Does gold protect against inflation in Malaysia?
Academic research shows that gold's correlation with inflation is zero over 1 to 5 year horizons (Erb & Harvey, 2013). During the 2021-2022 inflation surge, when US CPI hit 9.1%, gold was flat (LBMA, historical data). Vanguard calls gold "at best an inconsistent hedge against increases in the cost of living" (Vanguard, 2012). Malaysian investors also benefit from ringgit depreciation on any USD-denominated asset, not just gold.
How much gold should I have in my portfolio?
Kathlyn Toh, founder of Beyond Insights with over 30 years of market experience, recommends less than 10% (Kathlyn Toh, Beyond Insights, 2025). Academic research supports a 3 to 7% allocation for marginal diversification benefit. Allocations above 15 to 20% typically reduce risk-adjusted returns (Baur & McDermott, 2010; Erb & Harvey, 2013).
What is a productive asset vs a non-productive asset?
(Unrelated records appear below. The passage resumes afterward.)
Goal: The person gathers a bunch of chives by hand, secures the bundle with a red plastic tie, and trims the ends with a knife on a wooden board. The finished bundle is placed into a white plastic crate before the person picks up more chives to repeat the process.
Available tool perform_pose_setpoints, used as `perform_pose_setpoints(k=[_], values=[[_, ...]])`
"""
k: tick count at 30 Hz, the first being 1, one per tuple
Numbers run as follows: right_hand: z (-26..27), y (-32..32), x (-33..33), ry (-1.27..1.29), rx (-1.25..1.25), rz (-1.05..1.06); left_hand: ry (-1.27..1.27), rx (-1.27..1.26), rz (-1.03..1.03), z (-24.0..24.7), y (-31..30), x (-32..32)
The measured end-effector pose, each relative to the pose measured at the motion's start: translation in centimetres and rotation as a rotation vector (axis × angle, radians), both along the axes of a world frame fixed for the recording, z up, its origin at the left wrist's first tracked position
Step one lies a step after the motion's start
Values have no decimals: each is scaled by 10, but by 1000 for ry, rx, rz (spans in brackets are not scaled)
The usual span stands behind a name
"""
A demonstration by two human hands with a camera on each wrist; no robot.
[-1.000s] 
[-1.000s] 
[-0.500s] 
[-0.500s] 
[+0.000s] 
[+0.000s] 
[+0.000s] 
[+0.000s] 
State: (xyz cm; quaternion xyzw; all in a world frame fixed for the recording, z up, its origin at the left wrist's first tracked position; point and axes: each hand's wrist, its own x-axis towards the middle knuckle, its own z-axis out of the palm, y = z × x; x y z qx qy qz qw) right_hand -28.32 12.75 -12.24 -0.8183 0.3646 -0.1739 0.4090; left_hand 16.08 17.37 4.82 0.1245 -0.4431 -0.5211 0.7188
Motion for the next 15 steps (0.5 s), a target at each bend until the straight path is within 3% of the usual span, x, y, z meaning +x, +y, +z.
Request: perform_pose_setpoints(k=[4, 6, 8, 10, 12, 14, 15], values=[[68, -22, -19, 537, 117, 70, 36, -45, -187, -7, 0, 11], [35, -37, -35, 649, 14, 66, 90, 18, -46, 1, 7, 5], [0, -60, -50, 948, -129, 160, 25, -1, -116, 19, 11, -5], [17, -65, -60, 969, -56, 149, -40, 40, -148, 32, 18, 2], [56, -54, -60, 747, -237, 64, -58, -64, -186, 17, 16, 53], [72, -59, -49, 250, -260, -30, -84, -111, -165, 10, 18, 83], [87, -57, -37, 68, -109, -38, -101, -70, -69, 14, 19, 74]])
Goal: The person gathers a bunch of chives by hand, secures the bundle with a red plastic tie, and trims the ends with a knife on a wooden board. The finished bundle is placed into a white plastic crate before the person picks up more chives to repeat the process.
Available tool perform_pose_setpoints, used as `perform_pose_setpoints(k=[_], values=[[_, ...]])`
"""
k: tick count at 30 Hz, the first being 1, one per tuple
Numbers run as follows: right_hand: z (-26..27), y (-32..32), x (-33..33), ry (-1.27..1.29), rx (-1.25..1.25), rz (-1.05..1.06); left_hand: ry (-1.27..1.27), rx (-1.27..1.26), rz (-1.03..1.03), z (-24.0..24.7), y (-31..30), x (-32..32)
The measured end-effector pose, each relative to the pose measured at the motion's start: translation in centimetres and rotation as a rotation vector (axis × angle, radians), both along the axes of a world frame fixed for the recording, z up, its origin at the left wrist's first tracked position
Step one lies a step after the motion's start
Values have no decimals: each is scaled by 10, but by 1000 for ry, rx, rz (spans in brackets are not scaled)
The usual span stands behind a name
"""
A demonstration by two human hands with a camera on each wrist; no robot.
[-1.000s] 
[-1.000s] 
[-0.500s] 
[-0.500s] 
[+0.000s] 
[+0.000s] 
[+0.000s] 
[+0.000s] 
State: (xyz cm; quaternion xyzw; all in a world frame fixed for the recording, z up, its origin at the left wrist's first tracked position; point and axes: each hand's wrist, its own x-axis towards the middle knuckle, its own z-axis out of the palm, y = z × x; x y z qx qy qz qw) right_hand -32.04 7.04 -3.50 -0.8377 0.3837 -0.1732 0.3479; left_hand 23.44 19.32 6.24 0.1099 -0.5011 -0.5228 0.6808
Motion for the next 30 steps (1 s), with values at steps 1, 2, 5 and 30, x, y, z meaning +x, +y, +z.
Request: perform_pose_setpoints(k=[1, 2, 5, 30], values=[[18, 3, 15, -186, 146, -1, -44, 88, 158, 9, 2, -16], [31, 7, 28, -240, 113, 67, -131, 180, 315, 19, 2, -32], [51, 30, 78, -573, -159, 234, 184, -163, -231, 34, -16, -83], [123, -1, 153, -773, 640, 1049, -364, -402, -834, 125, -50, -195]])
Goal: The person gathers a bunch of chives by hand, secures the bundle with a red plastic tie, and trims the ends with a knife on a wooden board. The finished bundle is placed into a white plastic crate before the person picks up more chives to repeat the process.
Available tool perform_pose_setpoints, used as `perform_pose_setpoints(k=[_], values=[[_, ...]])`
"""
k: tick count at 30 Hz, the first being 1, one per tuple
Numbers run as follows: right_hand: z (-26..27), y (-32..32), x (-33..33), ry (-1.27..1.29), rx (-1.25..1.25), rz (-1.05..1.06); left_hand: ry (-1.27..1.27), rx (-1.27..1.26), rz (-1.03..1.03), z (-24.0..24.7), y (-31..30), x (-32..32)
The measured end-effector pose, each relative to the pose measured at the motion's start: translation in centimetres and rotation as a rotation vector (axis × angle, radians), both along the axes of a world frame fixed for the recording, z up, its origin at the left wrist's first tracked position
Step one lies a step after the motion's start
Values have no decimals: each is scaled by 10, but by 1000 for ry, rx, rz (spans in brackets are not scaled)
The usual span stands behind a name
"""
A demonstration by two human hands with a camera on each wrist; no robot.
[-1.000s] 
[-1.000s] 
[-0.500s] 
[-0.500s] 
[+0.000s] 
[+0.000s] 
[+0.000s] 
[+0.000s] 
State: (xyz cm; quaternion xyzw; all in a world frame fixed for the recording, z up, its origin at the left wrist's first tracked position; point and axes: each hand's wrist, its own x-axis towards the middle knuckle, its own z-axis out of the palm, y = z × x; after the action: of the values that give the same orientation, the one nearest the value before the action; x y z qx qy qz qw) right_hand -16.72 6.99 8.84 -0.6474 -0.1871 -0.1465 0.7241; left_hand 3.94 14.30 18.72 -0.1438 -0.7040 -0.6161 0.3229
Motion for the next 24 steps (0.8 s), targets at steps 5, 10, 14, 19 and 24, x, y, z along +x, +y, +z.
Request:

A productive asset generates income, earnings, or cash flow while you hold it, such as shares in a company that pays dividends and reinvests profits, rental property, or bonds. A non-productive asset generates no income and depends entirely on price appreciation. Gold is the most common example. The compounding gap grows dramatically over time: $1 in stocks since 1802 became $705,000 in real terms, while $1 in gold became $4.52 (Siegel, 2014).
What are the disadvantages of investing in gold in Malaysia?
Gold's main disadvantages are: zero income generation (no dividends, no interest, no cash flow), inability to compound, high physical costs (5 to 15% buy-sell spreads, 0.5 to 2% annual storage), liquidity constraints (days to sell physical gold versus seconds for stocks), counterfeit risk with physical gold, and unreliable inflation hedging (Erb & Harvey, 2013; BullionVault, 2024). Malaysian investors also face a perception bias: gold priced in ringgit looks better due to currency depreciation, but any USD asset benefits equally from this effect (Bank Negara Malaysia, 2026).
This article is part of Beyond Insights' educational series on building wealth through productive assets.